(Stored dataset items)
--*--

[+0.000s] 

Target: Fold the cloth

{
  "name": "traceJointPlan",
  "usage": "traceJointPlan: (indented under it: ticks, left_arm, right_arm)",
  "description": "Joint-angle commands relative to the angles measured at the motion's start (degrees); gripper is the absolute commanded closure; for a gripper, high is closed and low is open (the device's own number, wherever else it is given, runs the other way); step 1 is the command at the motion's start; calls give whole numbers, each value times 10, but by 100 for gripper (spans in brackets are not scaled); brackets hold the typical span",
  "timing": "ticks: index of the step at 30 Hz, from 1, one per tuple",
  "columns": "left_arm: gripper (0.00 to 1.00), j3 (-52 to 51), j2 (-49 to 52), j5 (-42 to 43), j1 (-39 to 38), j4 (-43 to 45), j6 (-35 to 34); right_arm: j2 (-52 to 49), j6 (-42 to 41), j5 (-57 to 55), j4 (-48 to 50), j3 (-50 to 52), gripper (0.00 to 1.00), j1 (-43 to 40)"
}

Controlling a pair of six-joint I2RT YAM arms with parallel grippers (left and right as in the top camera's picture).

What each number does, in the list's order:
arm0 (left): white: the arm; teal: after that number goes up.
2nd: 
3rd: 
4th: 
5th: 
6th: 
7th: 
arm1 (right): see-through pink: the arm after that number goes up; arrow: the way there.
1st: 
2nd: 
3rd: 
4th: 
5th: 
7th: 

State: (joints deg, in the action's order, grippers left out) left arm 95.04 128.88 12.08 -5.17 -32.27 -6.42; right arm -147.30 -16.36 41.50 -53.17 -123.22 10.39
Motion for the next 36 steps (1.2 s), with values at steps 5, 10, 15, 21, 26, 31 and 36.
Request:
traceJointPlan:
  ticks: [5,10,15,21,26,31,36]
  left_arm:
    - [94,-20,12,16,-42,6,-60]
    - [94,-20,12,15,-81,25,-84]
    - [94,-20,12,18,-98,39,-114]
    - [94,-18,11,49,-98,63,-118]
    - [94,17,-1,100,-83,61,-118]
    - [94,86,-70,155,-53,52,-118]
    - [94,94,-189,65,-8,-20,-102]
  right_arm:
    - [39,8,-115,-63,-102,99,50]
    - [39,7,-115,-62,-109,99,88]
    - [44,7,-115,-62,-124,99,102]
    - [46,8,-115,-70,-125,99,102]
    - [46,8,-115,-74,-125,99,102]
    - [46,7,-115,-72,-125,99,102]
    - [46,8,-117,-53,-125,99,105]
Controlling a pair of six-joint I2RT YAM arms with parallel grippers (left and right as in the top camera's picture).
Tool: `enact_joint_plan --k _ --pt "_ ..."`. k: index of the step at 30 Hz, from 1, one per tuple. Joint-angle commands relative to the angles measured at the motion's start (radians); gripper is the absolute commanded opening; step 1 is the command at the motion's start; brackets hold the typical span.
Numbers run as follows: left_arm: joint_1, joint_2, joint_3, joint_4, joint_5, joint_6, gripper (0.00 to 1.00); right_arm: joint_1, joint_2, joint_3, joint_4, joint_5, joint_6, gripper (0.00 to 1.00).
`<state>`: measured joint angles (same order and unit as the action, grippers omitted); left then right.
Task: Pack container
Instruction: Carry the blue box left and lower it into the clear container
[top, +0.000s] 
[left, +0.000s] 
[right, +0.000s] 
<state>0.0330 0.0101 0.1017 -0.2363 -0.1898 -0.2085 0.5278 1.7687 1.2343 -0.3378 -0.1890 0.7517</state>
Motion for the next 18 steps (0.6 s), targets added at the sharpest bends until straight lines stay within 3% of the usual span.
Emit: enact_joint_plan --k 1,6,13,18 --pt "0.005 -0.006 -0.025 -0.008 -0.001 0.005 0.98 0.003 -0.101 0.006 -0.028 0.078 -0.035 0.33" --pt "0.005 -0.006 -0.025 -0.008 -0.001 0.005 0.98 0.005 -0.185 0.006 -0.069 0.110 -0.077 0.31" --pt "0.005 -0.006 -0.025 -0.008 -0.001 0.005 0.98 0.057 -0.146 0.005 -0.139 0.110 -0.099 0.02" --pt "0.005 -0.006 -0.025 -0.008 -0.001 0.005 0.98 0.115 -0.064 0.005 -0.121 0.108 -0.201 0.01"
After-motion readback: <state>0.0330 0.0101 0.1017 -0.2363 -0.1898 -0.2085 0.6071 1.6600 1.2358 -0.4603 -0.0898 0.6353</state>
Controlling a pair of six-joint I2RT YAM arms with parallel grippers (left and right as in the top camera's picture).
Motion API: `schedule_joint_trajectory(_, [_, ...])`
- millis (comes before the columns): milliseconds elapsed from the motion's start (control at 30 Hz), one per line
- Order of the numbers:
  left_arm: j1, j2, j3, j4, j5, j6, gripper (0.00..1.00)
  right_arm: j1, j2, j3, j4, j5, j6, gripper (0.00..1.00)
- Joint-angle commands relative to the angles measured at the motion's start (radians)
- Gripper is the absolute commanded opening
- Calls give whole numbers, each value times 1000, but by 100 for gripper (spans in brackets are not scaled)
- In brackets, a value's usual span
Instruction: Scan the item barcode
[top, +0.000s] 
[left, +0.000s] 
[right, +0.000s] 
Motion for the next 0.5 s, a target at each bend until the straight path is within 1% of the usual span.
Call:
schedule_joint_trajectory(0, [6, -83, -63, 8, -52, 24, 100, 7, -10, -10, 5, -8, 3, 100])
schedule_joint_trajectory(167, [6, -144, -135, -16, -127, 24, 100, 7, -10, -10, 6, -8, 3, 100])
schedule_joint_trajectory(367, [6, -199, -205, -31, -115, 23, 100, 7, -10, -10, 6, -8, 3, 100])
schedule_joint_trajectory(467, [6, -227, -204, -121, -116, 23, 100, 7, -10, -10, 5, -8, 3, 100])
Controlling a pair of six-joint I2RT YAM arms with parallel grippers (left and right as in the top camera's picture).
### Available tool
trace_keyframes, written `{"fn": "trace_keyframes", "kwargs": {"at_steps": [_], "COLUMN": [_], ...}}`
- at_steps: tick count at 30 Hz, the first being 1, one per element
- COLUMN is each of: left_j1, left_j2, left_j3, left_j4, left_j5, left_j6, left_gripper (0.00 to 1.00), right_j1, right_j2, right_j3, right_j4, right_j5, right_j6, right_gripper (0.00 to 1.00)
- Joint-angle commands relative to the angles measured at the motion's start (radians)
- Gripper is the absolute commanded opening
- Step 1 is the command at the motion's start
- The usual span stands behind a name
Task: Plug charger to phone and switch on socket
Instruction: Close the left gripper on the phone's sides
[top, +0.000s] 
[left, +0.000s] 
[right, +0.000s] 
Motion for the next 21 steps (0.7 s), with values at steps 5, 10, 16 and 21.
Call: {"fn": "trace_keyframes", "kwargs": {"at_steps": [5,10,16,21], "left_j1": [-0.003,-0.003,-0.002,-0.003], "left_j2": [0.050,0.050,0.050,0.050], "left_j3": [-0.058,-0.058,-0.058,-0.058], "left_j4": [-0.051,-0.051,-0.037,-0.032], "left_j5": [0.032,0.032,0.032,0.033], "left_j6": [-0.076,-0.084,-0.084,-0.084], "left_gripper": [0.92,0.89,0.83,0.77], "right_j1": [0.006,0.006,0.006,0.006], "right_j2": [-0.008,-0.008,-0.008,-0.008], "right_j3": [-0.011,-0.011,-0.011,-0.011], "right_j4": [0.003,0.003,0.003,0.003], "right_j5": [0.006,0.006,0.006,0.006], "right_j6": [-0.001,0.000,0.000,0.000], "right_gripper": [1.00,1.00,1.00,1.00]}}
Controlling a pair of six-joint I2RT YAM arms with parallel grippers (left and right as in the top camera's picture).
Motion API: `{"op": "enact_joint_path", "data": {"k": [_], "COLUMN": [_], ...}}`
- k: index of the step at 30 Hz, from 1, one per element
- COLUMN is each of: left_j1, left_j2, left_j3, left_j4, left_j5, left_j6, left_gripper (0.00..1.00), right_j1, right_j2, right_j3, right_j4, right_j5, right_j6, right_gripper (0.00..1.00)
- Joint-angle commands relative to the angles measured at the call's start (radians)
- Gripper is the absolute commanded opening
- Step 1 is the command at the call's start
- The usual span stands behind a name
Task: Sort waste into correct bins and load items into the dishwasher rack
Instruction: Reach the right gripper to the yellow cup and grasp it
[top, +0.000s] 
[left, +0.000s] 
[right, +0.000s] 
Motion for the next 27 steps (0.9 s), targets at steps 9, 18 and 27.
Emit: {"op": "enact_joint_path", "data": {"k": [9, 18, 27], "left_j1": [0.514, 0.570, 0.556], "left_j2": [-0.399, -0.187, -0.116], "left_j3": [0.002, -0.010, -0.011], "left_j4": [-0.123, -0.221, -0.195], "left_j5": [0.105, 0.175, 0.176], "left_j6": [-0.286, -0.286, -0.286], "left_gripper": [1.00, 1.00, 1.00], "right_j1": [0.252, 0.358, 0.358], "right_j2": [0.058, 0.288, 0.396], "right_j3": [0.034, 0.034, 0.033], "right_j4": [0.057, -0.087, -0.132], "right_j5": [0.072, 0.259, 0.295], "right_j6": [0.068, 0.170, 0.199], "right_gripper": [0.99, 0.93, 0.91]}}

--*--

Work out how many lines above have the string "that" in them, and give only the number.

## Response to the exercise
2